La recevabilité de l'appel n'est pas discutée et rien au dossier ne conduit la cour à le faire d'office
La société Biotonic a adressé à Martine Brouillard les documents publicitaires suivants:
* sur la première page du document intitulé "communiqué officiel", il est indiqué: "OUI, Mme Brouillard, le règlement "le plus gros chèque de l'année" (prix : 100 000 F, 10 millions de centimes est pour vous - réponse impérative pour réclamer les 100 000 F"
* au verso sont précisées les instructions pratiques pour recevoir le prix en jeu desquelles il ressort qu'il convient de coller le papillon d'authentification désigné GAGNANT UNIQUE, de le coller sur la fiche d'inscription et d'attendre
* le second est intitulé "compte rendu de réunion". Il y est mentionné : " suite aux actions engagées sous le contrôle d'un huissier de justice nous sommes en mesure d'affirmer de façon DEFINITIVE que Madame Brouillard doit recevoir le règlement "le plus gros chèque de l'année" (prix : 10 millions de centimes).
La lettre adressée personnellement à Madame Brouillard qui suit cette annonce indique " (...) concrètement cela signifie, dans votre cas, que ces 10 millions vous seront bien versés uniquement si nous recevons de votre part l'unique papillon d'authentification déclaré GAGNANT UNIQUE (il n'y en a qu'un) pour cela je vous prie de vous reporter à l'annexe B (...) je vous conseille vivement de réagir au plus vite (...) je vous demande donc (...) de nous renvoyer au plus vite la fiche de préinscription définitive sur laquelle doit bien sûr figurer votre papillon d'authentification (...)"
L'annexe B mentionne en rouge "l'unique papillon déclaré gagnant par l'huissier permet de recevoir la somme de 100 000 F" et l'inscription "IMPERATIF : à découper et à coller sur la fiche d'inscription définitive" en face du papillon d'authentification portant le nom de la destinataire du courrier et de la mention en rouge "GAGNANT DEFINITIF'
Il ressort de ces documents qu'aucun aléa n'a été mis en exergue par la société organisatrice de cette loterie.
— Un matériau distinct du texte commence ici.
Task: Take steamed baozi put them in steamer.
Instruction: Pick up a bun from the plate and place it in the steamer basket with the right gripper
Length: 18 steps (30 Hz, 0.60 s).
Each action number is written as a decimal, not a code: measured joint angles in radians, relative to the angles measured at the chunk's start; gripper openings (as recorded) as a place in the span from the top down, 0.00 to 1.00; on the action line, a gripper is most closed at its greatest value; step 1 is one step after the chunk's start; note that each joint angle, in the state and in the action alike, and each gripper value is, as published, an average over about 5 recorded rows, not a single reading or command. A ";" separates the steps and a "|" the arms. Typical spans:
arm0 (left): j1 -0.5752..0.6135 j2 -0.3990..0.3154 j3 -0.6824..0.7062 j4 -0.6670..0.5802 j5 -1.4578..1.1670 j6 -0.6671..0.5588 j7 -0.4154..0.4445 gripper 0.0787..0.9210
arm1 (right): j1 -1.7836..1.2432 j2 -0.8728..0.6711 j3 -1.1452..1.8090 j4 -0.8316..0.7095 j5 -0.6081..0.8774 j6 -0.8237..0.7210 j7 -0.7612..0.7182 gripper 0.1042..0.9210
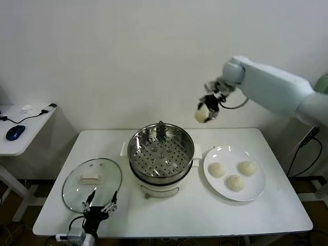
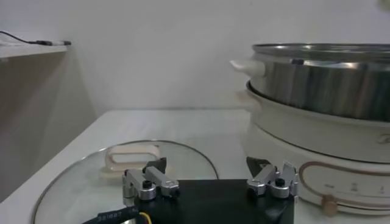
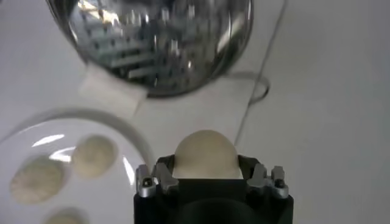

En effet, si le papillon d'authentification que devait renvoyer Madame Brouillard porte la mention "GAGNANT DEFINITIF'" et non celle de GAGNANT UNIQUE, l'attention du consommateur n'est nullement attirée pour autant sur l'existence d'un aléa;
Le règlement du jeu est en caractères illisibles aucune mention particulière n'attirant l'attention du consommateur à sa lecture au demeurant très pénible, voire quasiment impossible en raison des caractères employés à sa dactylographie.
L'existence d'un pré-tirage au sort qui au demeurant ne résulte pas d'une mention évidente ne suffit pas à établir l'existence d'un aléa alors même qu'il ressort des documents envoyés que Madame Brouillard a gagne.
Par voie de conséquence, le jugement qui a condamné la société Biotonic à payer à madame Brouillard la somme de 100 000 F sera confirmé.
Ne démontrant pas l'existence d'un préjudice né du retard et indépendant de celui indemnisé par les intérêts au taux légal, Madame Brouillard sera déboutée de sa demande de dommages et intérêts supplémentaires pour résistance abusive. L'équité ne commande pas de faire application en appel des dispositions de l'article 700 du NCPC.
Les dépens seront laissés à la charge de l'appelante qui succombe
Par ces motifs, LA COUR, statuant publiquement, par arrêt contradictoire et en matière civile - Confirme le jugement en toutes ses dispositions - Et y ajoutant, déboute les parties de leurs demandes en appel sur le fondement de l'article 700 du NCPC - Condamne la SA Biotonic aux dépens d'appel et en autorise le recouvrement selon les dispositions de l'article 699 du NCPC.